My gaze locks on his. I smile and drive my knee into his groin. With a high-pitched yelp, he stumbles back until he hits the security desk.
A bright red stain blooms over his heart. He gasps, stares at the blood, and collapses.
Asher is on the floor three feet away, chest heaving, arms limp, eyes glassy.
I crouch down and touch his cheek. “I’m getting you out of here.” The words are rough and strained, but they’re enough he blinks up at me.
His legs curl toward his body. I help him roll onto his knees, get his feet under him, and duck under his bound arms. “Up. With me.”
The effort pulls a sound from my lips. His legs are doing little more than keeping him balanced while I move us one step at a time toward the front door.

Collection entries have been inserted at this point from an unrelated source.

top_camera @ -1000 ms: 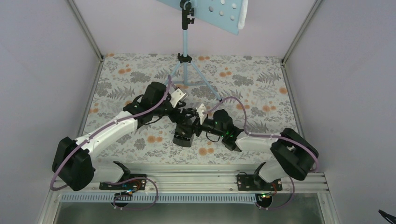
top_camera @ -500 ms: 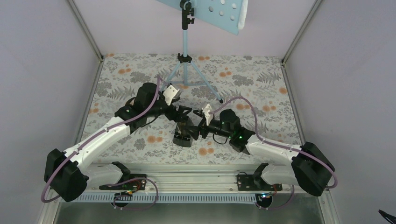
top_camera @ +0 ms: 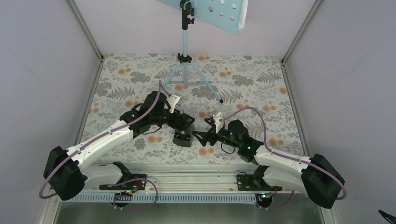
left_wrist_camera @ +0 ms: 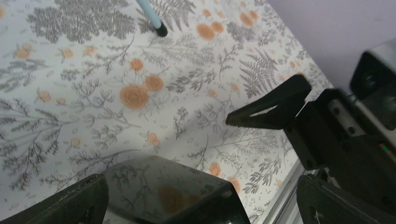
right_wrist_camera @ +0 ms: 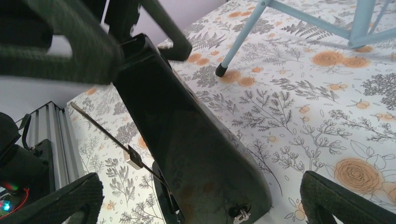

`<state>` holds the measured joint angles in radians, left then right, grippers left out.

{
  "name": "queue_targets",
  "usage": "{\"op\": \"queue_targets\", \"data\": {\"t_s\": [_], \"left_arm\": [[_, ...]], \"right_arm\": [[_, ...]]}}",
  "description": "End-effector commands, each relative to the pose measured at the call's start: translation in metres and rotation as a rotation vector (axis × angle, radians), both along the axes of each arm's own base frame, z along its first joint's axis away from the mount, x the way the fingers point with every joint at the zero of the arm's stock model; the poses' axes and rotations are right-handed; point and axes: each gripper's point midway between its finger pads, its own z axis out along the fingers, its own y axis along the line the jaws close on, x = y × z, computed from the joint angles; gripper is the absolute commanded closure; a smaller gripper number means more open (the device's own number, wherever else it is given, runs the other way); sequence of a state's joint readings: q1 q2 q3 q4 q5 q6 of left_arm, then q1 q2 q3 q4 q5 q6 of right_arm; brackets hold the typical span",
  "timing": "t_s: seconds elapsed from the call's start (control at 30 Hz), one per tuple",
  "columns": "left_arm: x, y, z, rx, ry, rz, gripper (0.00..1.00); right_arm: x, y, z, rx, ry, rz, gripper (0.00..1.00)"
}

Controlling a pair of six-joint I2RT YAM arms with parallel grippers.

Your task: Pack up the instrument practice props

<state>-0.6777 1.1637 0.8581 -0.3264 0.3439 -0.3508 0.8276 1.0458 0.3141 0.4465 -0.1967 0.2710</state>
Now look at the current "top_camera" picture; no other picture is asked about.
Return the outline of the black metronome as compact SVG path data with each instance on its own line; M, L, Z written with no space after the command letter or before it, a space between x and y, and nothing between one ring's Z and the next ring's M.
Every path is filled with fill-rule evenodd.
M191 147L194 139L192 131L195 130L194 124L187 126L177 125L174 127L173 143L180 147Z

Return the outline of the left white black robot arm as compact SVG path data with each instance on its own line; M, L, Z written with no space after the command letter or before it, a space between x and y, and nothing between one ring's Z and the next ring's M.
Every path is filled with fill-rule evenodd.
M132 107L107 129L94 137L63 149L53 148L48 156L43 177L45 179L39 191L39 197L45 199L43 189L49 185L55 196L63 201L70 200L83 189L99 185L126 188L130 183L129 172L120 162L90 168L105 153L127 141L146 133L151 126L163 125L174 129L174 144L191 147L193 123L195 119L176 109L180 101L177 94L166 95L153 91L143 103Z

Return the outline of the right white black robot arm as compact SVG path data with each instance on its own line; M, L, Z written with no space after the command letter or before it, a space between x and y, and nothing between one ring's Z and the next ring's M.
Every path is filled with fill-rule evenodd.
M298 191L326 209L332 208L339 193L344 191L344 178L324 156L298 156L272 149L251 137L238 119L227 126L214 118L205 121L211 128L192 134L202 145L219 142L232 146L243 161L257 165L253 177L257 189L271 186Z

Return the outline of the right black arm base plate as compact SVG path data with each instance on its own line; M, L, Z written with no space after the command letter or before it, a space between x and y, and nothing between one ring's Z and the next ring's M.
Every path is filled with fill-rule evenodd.
M239 172L236 175L236 184L239 191L282 191L279 186L269 186L264 180L257 181L253 175Z

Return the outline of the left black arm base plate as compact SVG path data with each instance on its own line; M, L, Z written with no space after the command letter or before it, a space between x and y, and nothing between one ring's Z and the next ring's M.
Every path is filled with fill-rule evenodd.
M147 175L146 174L131 174L129 177L123 176L117 182L117 184L126 182L131 179L137 179L137 178L147 178ZM118 186L100 185L99 189L100 190L123 190L123 191L131 190L131 191L135 191L135 190L144 190L145 186L146 186L145 180L135 180L133 182L124 183L124 184L118 185Z

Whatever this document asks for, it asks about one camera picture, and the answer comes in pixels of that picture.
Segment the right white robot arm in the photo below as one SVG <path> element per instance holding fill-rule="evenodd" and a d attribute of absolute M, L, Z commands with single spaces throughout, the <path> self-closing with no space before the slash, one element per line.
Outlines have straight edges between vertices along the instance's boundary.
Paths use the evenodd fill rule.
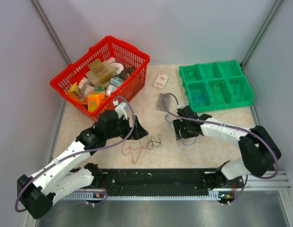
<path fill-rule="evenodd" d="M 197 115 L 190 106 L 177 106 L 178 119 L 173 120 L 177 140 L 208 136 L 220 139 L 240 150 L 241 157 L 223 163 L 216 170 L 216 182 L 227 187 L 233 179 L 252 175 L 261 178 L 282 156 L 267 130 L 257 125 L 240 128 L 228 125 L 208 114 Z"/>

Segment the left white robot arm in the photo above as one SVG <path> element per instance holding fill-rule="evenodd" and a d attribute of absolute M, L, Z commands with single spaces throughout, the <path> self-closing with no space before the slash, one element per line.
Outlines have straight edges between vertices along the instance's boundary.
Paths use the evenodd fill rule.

To our left, the only guard still alive tightens a belt around Voss’s upper thigh. The doctor screams in pain.
Good. But not good enough.
I pull the ceramic knife from my pocket, depress the mechanism, and let the snick speak for itself. The guard jerks his head up, his eyes wide.
Arching my brows, I adjust my grip on the blade. His gaze moves from the shattered glass window to me. He rises, lifts his bloody hands, and steps back.
One more step. Two, and we stop next to Voss.
His calm, clinical superiority is gone now. The bleeding has slowed with the tourniquet. Enough he might live if someone gets to him in the next few minutes.
“Please.” His voice is broken. “Please, I can’t—”
I look up at Asher. I don’t need his permission for what comes next, but I want to know we’re on the same page. He manages the smallest of nods.
Leaning down, I drag the blade across the leather. It splits easily. Voss tries to press his hands to the wound, but every frantic beat of his heart bleeds more of his life away.
The moment he understands he’s about to die is the last one I’ll ever give him. “Come on,” I murmur, my lips close to Asher’s ear. “We’re leaving.”